JSTL, along with a JSW group firm, has completed the acquisition of Bhushan Power & Steel (BPSL) for an EV of Rs 194 bn. The implied EV/ton of ~$890 is not cheap although BPSL’s interim cash flow, if provided to JSTL, can bring down the acquisition cost. We see minimal earnings impact although net debt will rise by ~9%. On the positive side, the acquisition provides JSTL a footprint in eastern India along with potential for brownfield expansion.
JSTL completes BPSL acquisition: JSTL has invested ~Rs 10 bn as equity and ~Rs 41 bn as optionally convertible instruments, and will hold 49% equity stake in BPSL. A JSW group company — JSLPL (JSW Shipping and Logistics) — has also invested ~Rs 10 bn as equity and will hold 51% stake. The balance ~Rs 132 bn has been raised as debt at BPSL and its holding company level.
The convertible instruments held by JSTL are convertible to equity at par and can raise its stake in BPSL to 80%+. The acquisition remains subject to litigation where the erstwhile promoter challenged the deal and the Enforcement Directorate attached the BPSL asset to a probe; JSTL has the option to roll back the transaction in case of adverse court rulings.
JSTL turning largest steel producer with diversified regional footprint: BPSL has primary steel capacity of ~3mtpa in the eastern part of India; it also has ~1mtpa downstream capacity in north and east of the country. JSTL currently has 19mtpa steel capacity. With the acquisition of BPSL and the upcoming commissioning of 5mtpa brownfield expansion in Jun-Q, JSTL’s India capacity will rise to 27mtpa, making it the largest steel company in the country. It will also have a diversified regional footprint with ~13mtpa capacity in south, ~10mtpa in west and ~4mtpa in east of the country.
Acquisition not cheap but minimal earnings impact and option values: The implied transaction EV/ton of ~$890 is not cheap although BPSL’s interim cash flows during the insolvency period, if provided to JSTL, can bring down the acquisition cost.
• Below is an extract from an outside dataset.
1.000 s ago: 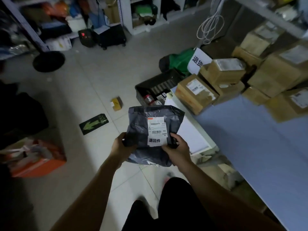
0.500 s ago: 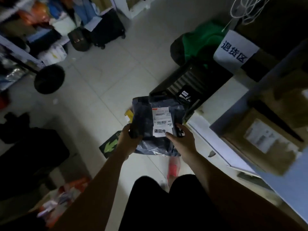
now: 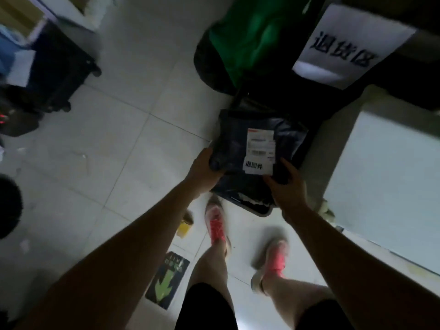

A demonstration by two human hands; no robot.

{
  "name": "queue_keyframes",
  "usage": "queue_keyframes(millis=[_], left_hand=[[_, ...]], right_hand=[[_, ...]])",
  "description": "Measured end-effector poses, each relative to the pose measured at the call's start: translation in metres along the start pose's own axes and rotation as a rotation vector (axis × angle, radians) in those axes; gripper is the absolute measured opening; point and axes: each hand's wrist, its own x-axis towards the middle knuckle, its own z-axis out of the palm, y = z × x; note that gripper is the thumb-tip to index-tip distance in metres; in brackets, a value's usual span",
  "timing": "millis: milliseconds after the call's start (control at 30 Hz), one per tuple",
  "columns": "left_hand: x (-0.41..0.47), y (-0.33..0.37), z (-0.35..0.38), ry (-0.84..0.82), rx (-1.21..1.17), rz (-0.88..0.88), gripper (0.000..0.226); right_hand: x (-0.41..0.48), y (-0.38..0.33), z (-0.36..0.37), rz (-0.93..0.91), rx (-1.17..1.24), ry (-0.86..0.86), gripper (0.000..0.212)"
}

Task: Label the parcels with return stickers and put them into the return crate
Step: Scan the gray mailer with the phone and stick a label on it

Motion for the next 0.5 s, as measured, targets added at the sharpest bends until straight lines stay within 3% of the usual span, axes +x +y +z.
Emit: queue_keyframes(millis=[167, 267, 367, 500], left_hand=[[0.153, -0.046, 0.056, -0.109, 0.068, 0.087, 0.055], [0.230, -0.085, 0.114, -0.122, 0.093, 0.050, 0.042], [0.291, -0.139, 0.174, -0.077, 0.098, 0.024, 0.034], [0.335, -0.201, 0.230, 0.039, -0.004, 0.004, 0.047]], right_hand=[[0.144, 0.070, 0.058, 0.081, 0.058, 0.137, 0.075], [0.226, 0.131, 0.088, 0.096, 0.033, 0.167, 0.078], [0.287, 0.181, 0.110, 0.133, -0.019, 0.207, 0.074], [0.335, 0.229, 0.129, 0.030, -0.257, 0.160, 0.061]])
Assuming an Ebitda/ton of Rs 10K in FY22-23e, we see the transaction having minimal earnings impact for JSTL although JSTL’s net debt will rise by ~9% (BPSL would not be consolidated given 49% stake).
Land availability at BPSL provides JSTL scope for further brownfield capacity expansions, especially in eastern India where it has a weaker presence. JSTL also plans to explore synergies with its earlier acquired Monnet Ispat as the two facilities are less than 100 km apart. BPSL should also have accumulated tax losses which could be utilised if it eventually gets amalgamated into JSTL. We rate JSTL as Buy with Rs 510 PT, based on 6.7x FY23 EV/Ebitda (BPSL stake has nearly-zero equity value on our assumptions).